International   |   Steven Ertelt   |   Nov 1, 2010   |   2:02PM   |   Ottawa, Canada

The Canadian Parliament starts debate today on a bill that would make it a criminal offence to coerce a pregnant woman into having an abortion.

Roxanne’s Law (Bill C-510) receives its first reading today and it would protect women who do not want to have an abortion but are feeling pressured by a husband, partner, family or employer to do so.
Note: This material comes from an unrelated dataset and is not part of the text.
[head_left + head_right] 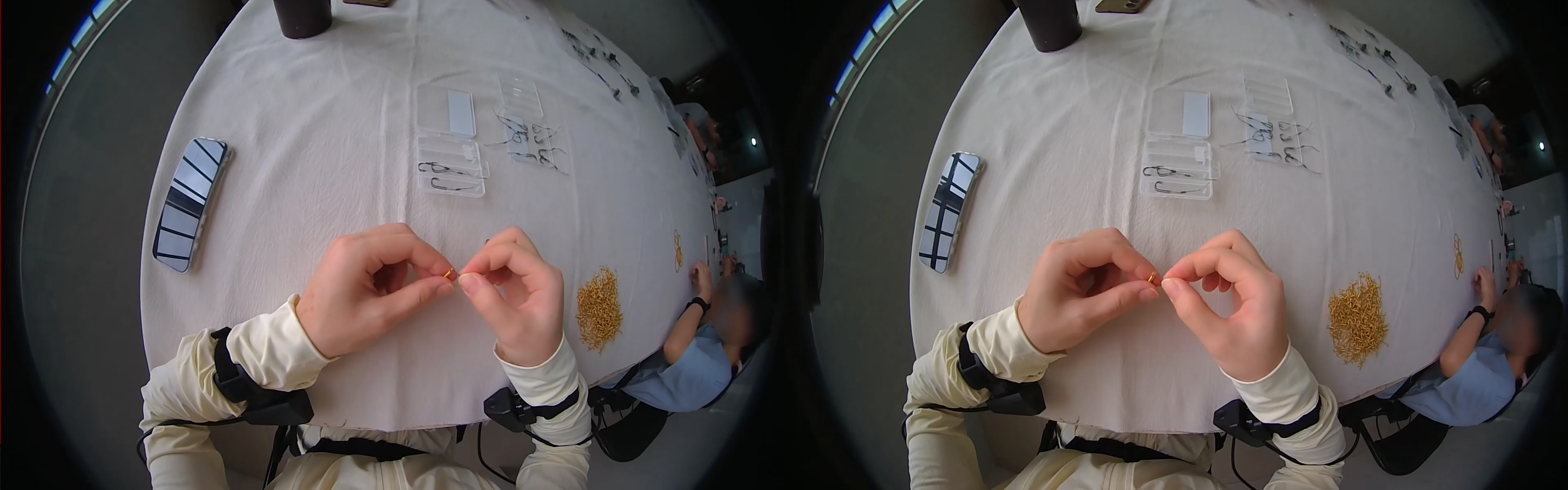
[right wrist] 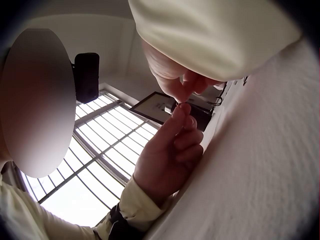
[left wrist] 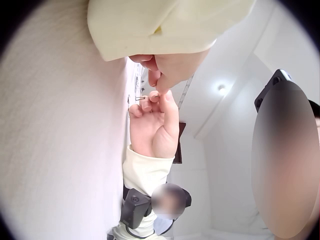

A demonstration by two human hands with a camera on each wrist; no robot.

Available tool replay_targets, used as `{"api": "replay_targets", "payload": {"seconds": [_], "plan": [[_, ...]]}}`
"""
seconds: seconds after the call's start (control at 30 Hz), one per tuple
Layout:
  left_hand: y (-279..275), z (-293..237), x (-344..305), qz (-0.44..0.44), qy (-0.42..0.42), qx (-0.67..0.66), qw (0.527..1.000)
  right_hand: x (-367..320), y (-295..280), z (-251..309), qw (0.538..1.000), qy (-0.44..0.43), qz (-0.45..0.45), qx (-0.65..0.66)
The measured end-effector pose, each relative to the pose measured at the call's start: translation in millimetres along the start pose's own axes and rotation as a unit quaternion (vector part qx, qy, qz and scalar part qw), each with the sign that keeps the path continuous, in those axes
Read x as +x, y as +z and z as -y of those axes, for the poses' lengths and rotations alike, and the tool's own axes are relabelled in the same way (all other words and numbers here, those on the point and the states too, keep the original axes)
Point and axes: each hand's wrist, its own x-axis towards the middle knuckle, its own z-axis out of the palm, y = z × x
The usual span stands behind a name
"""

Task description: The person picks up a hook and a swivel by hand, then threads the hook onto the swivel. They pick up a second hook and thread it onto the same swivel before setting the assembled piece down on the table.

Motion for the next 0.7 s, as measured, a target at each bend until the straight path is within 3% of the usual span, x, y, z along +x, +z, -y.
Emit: {"api": "replay_targets", "payload": {"seconds": [0.2,0.47,0.6,0.7], "plan": [[1.6,-0.5,0.2,-0.01,0.019,0.027,0.999,-0.5,0.3,-0.2,1.0,0.002,-0.009,0.001],[2.1,1.6,0.2,-0.016,0.12,0.138,0.983,-0.1,-1.3,1.9,0.998,-0.02,0.005,-0.056],[1.5,0.5,-0.9,-0.005,0.119,0.123,0.985,1.0,-0.7,-0.7,0.997,-0.035,0.009,-0.067],[3.2,-0.9,-3.6,-0.023,0.053,0.03,0.998,0.9,-0.7,-2.5,0.997,-0.047,0.006,-0.062]]}}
“There is no reason that this legislation should not become law but some politicians will conclude that this is a ploy by the pro-life movement to ban abortions,” the pro-life group Priests for Life Canada said. “Obviously, this bill does not do that, it simply protects pregnant women against coercion.”
 
The legislation is named after Roxanne Fernando, who moved to Canada from the Philippines in 2003.
 
In February 2007, the 24-year-old Roxanne was found brutally beaten in a snowy ditch outside of Winnipeg. She had died from extensive blood loss. She was murdered because she refused to have an abortion.
 
“Roxanne’s boyfriend, the father of the child, was trying to coerce her to have an abortion. Roxanne wanted to keep the baby, but he kept intimidating her to kill her unborn child. When she refused, he and two friends beat her brutally and left her to die in a ditch,” the group explained.
 
“Many women find themselves in a position of being coerced into having an abortion – an angry boyfriend, angry parents, unsympathetic friends, etc,”  it continued. “Roxanne’s Law would empower pregnant women to take legal recourse when they find themselves facing coercion. Such empowerment could prevent coercion from escalating to violence like it did with Roxanne.”
 
In a strongly-worded letter to the Canada Free Press, César Fernández-Stoll of Etobicoke, Ontario urged MPs to vote for the bill.
 
“It is absurd enough to consider that in Canada, no legislation does exist to protect any human being from the beginning of life, which unless you can prove differently; starts at conception and goes all the way through natural death,” Fernández-Stoll wrote. “We all know, even if as it appears to be, under constant denial, that abortion is about destruction of life, as an assault on human dignity.”
 
“I hope you all consider the illogical trend to be established should this bill be rejected, because women would be bound to obey whatever anyone else decides on their bodies, which sounds kind of the antithesis of what the so-called ‘pro-choice’ movement predicates,’ the writer continued.
 
“As my representative, I am asking you to vote in favor of this bill C-510 while it is only a protection for something already available but politically nullified. By correctness, the dignity of women and babies and the freedom to be accountable and responsible for the choices exercised under that freedom,” Fernández-Stoll continued.
 
Canadian MPs have tried before to enact laws to help pregnant women like Roxanne.
 
Alberta Conservative MP Leon Benoit was denied a vote on his 2006 bill to have Canada’s law recognize both victims, including mother and unborn child.
 
In June 2006, a parliamentary committee ruled the private member’s bill “non-votable” in a closed-door committee hearing. Benoit said the committee’s position on C-291 was out of step with what other people say about the legality of the bill.
 
“They believe it clearly contravenes the constitution, which is just out of line with what everybody else says,” he said at the time.
 
The measure became embroiled in the abortion debate after pro-abortion groups complained about protecting both mother and child from assaults.